▼▼▼

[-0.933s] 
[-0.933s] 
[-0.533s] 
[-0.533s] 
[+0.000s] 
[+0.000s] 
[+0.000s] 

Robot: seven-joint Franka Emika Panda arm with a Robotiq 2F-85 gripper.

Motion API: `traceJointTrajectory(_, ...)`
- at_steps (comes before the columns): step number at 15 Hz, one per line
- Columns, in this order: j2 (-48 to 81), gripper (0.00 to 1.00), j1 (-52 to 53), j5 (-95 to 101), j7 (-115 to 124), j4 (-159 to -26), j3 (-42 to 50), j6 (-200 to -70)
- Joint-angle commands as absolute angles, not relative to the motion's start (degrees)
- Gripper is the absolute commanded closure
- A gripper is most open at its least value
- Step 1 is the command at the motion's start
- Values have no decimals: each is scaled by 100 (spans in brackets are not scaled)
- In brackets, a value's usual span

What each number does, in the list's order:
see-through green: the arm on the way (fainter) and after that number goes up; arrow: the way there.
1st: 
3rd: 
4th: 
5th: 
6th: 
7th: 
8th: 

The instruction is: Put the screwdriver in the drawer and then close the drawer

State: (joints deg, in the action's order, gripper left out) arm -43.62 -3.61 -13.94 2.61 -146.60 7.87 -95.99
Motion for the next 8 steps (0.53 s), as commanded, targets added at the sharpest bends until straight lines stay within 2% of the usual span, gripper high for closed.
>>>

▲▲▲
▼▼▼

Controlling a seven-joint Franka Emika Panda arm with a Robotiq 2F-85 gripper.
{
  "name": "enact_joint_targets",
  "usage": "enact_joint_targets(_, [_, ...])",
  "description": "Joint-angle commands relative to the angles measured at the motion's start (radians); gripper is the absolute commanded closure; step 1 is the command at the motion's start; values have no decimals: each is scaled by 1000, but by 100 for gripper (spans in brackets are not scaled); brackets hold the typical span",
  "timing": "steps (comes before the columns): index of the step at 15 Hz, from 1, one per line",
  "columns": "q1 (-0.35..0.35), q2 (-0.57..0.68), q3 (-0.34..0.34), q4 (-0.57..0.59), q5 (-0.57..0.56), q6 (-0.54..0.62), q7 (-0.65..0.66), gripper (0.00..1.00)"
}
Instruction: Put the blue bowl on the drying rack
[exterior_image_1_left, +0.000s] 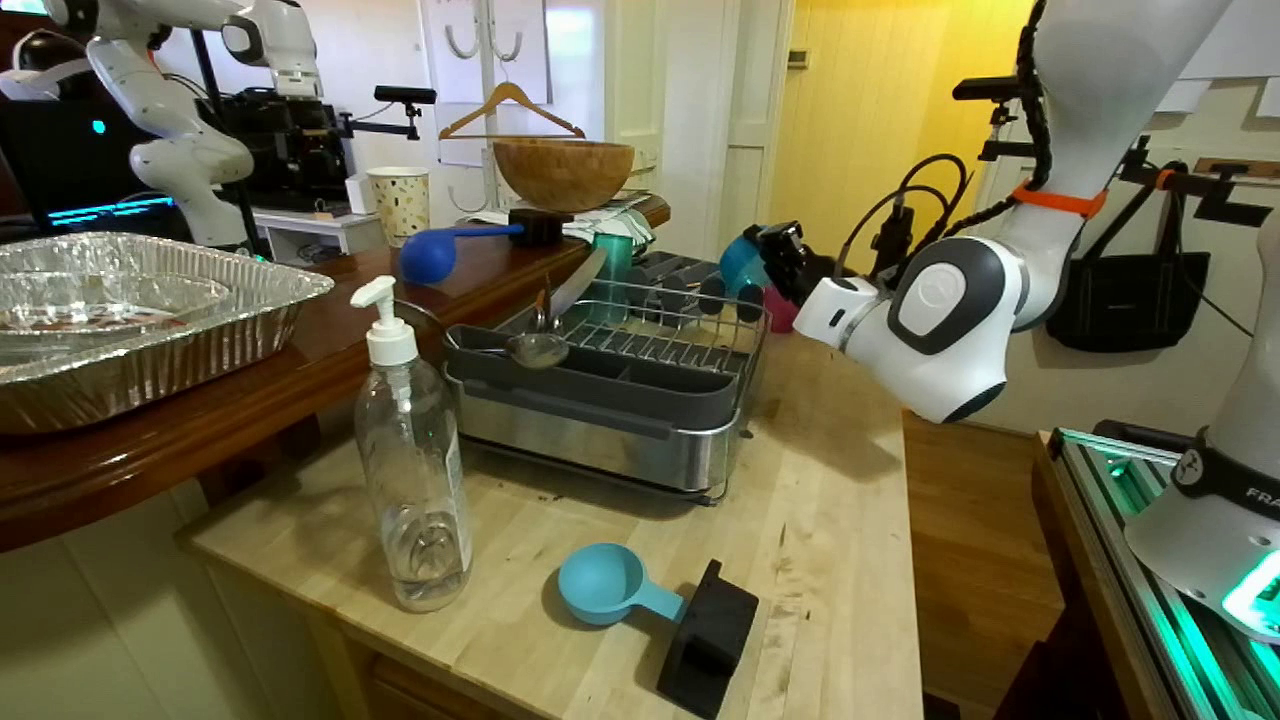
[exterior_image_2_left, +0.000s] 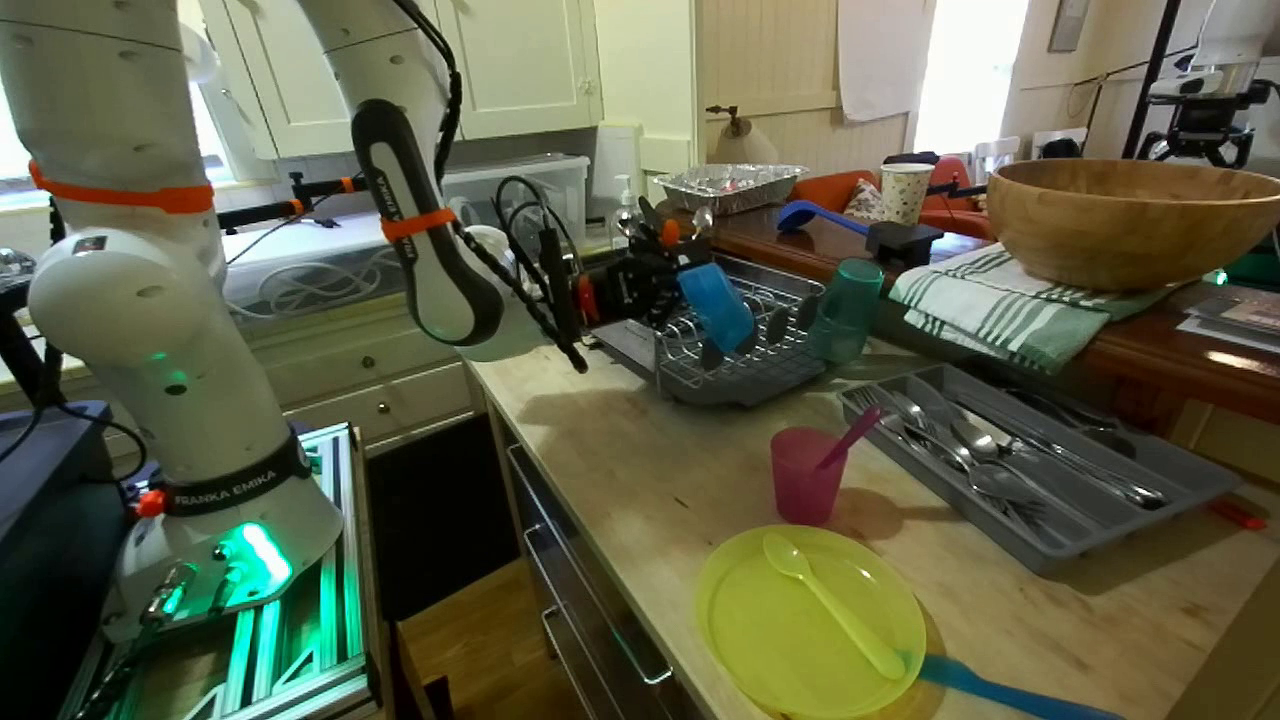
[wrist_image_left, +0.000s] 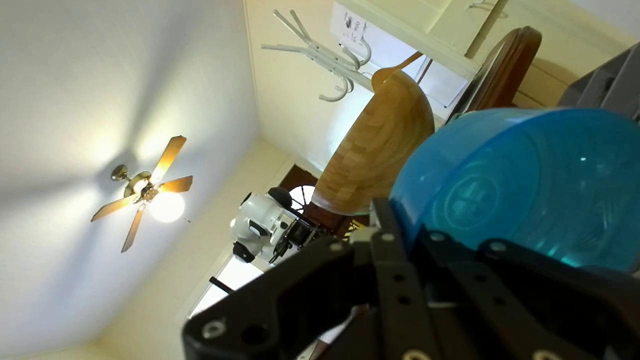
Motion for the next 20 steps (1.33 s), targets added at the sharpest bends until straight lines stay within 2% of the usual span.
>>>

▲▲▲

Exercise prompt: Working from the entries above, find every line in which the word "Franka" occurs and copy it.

Solution to this exercise:
Robot: seven-joint Franka Emika Panda arm with a Robotiq 2F-85 gripper.
Controlling a seven-joint Franka Emika Panda arm with a Robotiq 2F-85 gripper.

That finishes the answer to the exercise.